The MAB dominant clone isolates appear highly similar by core genome SNP analyses, but they also show significant variation in their accessory genomes. For example, the type strain (ATCC19977T) reference genome includes a 23.3 Kb plasmid with a mercury resistance operon (Ripoll et al., 2009). In the Colorado WGS study with nine clustered pulmonary isolates of the MAB dominant clone, only one (1/9 = 11%) contained the full plasmid, and up to 8.3% of the reference ATCC19977T genome was absent in these isolates including a prophage region and multiple transposase-related genomic islands (Davidson et al., 2014). This study also showed that the nine isolates clustered geographically when comparing the presence or absence of genomic islands suggesting that the accessory genome may be subject to local, environmental-specific adaptations.
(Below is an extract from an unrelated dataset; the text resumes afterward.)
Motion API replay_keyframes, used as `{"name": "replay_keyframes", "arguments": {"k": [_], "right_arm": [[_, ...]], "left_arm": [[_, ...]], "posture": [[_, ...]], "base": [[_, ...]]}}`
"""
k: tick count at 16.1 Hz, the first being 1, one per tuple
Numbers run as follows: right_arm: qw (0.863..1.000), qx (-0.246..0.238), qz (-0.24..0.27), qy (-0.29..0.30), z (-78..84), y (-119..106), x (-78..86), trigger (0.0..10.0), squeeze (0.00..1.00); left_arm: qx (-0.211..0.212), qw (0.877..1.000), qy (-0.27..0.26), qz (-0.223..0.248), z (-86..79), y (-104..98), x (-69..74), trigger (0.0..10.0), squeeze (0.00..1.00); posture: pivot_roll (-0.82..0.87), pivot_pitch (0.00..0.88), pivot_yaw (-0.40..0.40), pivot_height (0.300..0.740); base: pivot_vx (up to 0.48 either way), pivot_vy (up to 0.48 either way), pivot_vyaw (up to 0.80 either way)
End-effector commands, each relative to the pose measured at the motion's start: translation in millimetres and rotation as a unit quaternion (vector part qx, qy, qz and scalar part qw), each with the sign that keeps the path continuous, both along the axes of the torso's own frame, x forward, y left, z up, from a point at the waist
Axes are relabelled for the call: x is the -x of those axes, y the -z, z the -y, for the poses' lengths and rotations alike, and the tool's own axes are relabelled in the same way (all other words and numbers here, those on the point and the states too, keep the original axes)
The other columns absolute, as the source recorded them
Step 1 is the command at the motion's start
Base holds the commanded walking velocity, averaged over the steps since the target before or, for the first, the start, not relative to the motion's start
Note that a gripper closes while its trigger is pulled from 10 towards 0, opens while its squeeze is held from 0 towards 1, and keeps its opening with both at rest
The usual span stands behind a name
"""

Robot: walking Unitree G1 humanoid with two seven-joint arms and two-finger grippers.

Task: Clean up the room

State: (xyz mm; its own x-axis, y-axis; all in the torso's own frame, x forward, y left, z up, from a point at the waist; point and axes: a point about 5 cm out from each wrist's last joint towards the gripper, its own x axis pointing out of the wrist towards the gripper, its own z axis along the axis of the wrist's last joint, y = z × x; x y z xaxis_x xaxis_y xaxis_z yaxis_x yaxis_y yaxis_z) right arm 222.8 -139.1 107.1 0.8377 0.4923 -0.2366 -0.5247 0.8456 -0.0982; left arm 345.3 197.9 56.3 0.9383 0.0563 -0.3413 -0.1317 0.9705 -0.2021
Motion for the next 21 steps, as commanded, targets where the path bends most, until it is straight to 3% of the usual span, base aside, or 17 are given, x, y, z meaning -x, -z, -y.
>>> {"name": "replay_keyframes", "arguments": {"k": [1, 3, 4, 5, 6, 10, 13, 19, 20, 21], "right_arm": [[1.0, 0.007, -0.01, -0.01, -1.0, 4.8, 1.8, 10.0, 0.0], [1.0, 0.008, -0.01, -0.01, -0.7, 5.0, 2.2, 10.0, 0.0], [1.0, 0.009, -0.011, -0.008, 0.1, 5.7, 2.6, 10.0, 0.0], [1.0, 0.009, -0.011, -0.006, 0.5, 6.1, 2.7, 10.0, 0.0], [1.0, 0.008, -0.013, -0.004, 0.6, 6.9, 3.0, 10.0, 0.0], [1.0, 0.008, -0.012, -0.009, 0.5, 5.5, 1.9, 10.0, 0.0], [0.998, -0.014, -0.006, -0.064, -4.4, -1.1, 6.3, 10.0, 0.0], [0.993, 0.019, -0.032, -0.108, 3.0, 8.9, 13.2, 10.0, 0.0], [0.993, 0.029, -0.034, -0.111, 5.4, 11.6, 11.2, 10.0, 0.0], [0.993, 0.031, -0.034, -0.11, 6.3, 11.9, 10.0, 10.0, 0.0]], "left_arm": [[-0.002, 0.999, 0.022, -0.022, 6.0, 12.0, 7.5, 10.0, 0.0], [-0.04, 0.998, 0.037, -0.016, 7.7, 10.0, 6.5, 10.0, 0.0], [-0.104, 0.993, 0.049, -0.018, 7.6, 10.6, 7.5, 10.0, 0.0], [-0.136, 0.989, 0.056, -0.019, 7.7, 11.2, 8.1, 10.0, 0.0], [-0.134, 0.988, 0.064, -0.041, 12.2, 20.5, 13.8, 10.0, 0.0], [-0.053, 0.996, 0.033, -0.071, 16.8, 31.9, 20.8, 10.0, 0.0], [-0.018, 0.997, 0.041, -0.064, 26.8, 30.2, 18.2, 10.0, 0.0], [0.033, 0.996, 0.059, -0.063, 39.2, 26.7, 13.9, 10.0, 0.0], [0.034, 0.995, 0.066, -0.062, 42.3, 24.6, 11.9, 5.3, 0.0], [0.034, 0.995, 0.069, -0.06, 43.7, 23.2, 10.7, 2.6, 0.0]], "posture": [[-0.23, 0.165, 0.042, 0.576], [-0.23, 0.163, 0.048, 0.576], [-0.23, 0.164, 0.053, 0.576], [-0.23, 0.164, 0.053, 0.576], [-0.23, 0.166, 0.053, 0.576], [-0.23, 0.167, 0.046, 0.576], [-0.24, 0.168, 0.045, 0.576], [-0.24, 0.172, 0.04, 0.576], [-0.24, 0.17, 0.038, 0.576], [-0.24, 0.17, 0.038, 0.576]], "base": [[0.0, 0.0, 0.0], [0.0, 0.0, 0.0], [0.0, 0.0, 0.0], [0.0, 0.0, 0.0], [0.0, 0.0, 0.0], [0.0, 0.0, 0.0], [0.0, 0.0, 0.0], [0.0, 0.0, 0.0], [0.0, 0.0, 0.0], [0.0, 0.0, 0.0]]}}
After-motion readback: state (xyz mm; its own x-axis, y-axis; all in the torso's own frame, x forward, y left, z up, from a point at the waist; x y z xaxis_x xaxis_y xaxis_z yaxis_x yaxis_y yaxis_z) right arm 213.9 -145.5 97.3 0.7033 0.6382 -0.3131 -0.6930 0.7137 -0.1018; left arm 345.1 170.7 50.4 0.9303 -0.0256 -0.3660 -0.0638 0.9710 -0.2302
Conclusion and Perspectives

The dominant clones of M. abscessus (including MMAS and MAB) have been observed several times over the years associated with a range of disease etiologies (Table 1), Recently, WGS and population genomics has revealed the extent of genomic variation in the core genome with less than 100 variable SNP positions, while the accessory genome can include presence or absence of large plasmids and genomic islands. The widespread geographic diversity of the dominant clones is intriguing, and it is currently not known if they have spread globally via inter-continental transmission or if they inhabitant local environments and just happen to be the most effective genotypes for human infection. A large scale genomic study of randomly sampled environmental NTM isolates would reveal the niches of M. abscessus dominant clones in nature and the true risk of environmental exposure to susceptible patient populations (Strong and Davidson, 2017). Such environmental studies are time consuming and costly, and appropriate funding mechanisms will need to be identified. Future genomic studies of M. abscessus will benefit from analyzing diversity in both the core and accessory genes to reveal local adaptations, identify potential mechanisms of virulence and monitor the evolution and mutation rates of these clinically important genotypes.

Author Contributions

RD conceived of topic and wrote the manuscript.

Conflict of Interest Statement

The author declares that the research was conducted in the absence of any commercial or financial relationships that could be construed as a potential conflict of interest.